╭─ THE DATA

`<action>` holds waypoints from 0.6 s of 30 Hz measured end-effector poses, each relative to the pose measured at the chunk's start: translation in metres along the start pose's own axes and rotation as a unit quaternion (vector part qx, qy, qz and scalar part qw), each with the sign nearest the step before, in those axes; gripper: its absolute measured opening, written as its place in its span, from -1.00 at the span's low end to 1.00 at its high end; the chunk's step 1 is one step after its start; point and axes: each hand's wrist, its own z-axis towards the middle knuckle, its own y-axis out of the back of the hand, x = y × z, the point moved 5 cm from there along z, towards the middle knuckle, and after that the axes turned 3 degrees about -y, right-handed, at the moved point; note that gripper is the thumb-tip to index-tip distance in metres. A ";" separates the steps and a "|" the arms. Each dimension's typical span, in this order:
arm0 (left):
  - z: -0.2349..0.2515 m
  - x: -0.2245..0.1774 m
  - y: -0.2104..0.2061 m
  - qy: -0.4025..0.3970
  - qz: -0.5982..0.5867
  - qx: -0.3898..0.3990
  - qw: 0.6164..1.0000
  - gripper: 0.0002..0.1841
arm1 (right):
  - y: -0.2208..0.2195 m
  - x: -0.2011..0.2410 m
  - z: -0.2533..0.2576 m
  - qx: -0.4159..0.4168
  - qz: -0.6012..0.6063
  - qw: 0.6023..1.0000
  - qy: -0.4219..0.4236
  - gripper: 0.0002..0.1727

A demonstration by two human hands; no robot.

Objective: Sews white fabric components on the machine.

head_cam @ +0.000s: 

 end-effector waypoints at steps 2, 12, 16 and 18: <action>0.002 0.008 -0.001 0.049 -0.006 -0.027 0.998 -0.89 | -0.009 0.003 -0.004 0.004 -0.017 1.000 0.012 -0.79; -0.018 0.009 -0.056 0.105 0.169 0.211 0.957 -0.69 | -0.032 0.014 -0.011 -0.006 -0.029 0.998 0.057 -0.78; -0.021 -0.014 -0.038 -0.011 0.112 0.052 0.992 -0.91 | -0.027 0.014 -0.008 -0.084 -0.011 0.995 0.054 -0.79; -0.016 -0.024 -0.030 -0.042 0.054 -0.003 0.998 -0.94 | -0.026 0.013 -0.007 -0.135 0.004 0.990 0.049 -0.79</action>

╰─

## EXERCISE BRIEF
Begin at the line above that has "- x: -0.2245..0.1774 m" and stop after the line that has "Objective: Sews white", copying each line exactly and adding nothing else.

## WRITTEN ANSWER
  - x: -0.2245..0.1774 m
  - y: -0.2104..0.2061 m
  - qy: -0.4025..0.3970
  - qz: -0.5982..0.5867
  - qx: -0.3898..0.3990
  - qw: 0.6164..1.0000
  - gripper: 0.0002..0.1841
arm1 (right):
  - y: -0.2208..0.2195 m
  - x: -0.2011..0.2410 m
  - z: -0.2533..0.2576 m
  - qx: -0.4159..0.4168
  - qz: -0.6012..0.6063
  - qw: 0.6023..1.0000
  - qy: -0.4219..0.4236
  - gripper: 0.0002..0.1727

A demonstration by two human hands; no robot.

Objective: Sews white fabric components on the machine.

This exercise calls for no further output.